*What you are asked to do*.
After locating the line that contains "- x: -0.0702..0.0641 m" in the data below, set down exactly that line and each one after it through the line that contains "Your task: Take", and nothing more.

*Data segment*.
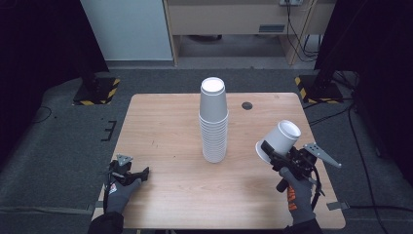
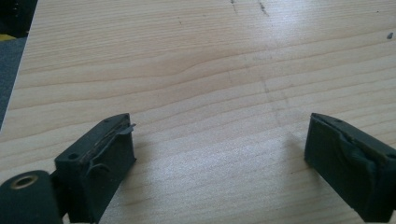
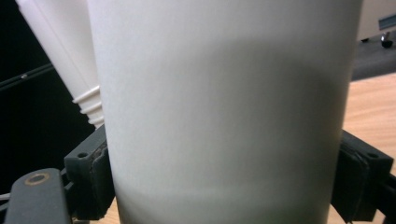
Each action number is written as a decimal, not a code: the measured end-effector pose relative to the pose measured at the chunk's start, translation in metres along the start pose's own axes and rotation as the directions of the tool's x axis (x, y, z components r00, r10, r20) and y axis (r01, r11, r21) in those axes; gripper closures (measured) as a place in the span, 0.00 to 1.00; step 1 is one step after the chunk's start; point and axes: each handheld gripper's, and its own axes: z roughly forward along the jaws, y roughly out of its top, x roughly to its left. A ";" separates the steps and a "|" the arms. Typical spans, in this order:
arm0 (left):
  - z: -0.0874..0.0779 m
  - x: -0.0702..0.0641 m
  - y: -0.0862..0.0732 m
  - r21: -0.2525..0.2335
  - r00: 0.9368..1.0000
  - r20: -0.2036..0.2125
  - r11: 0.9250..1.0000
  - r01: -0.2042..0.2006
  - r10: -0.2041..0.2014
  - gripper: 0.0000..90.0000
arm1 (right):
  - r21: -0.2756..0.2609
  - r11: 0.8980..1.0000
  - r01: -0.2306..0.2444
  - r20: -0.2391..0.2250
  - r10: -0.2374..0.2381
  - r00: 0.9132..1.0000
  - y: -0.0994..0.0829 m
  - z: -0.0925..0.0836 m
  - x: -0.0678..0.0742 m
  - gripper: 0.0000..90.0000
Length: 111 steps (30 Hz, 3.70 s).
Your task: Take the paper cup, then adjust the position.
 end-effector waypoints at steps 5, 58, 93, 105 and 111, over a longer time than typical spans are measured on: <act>-0.005 0.002 0.000 -0.016 1.000 0.017 1.000 0.018 -0.017 0.22 | 0.006 0.999 -0.049 -0.005 0.049 0.999 -0.006 0.000 -0.006 0.15; -0.066 -0.140 0.051 -0.444 0.897 0.316 0.883 -0.149 0.310 0.33 | -0.042 0.980 -0.197 -0.023 0.196 0.980 -0.009 -0.006 -0.012 0.15; -0.055 -0.224 0.080 -0.537 0.810 0.393 0.824 -0.182 0.435 0.40 | -0.045 0.970 -0.238 -0.050 0.236 0.970 -0.006 -0.007 -0.010 0.15; -0.047 -0.240 0.083 -0.546 0.792 0.412 0.818 -0.181 0.450 0.41 | -0.042 0.967 -0.250 -0.061 0.247 0.967 -0.007 -0.007 -0.009 0.15; -0.042 -0.247 0.086 -0.550 0.783 0.415 0.813 -0.190 0.464 0.42 | -0.041 0.966 -0.254 -0.065 0.251 0.966 -0.007 -0.007 -0.009 0.15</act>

*Task response*.
  - x: -0.0702..0.0641 m
  - y: -0.0862..0.0732 m
  - r21: -0.2525..0.2335
  - r00: 0.9368..1.0000
  - r20: -0.2036..0.2125
  - r11: 0.9250..1.0000
  - r01: -0.2042..0.2006
  - r10: -0.2041..0.2014
  - gripper: 0.0000..90.0000
arm1 (right):
  - r21: -0.2756..0.2609
  - r11: 0.8980..1.0000
  - r01: -0.2306..0.2444
  - r20: -0.2391..0.2250
  - r10: -0.2374..0.2381
  - r00: 0.9132..1.0000
  - y: -0.0994..0.0829 m
  - z: -0.0925..0.0836 m
  - x: -0.0678..0.0742 m
  - gripper: 0.0000..90.0000
Length: 111 steps (30 Hz, 3.70 s).
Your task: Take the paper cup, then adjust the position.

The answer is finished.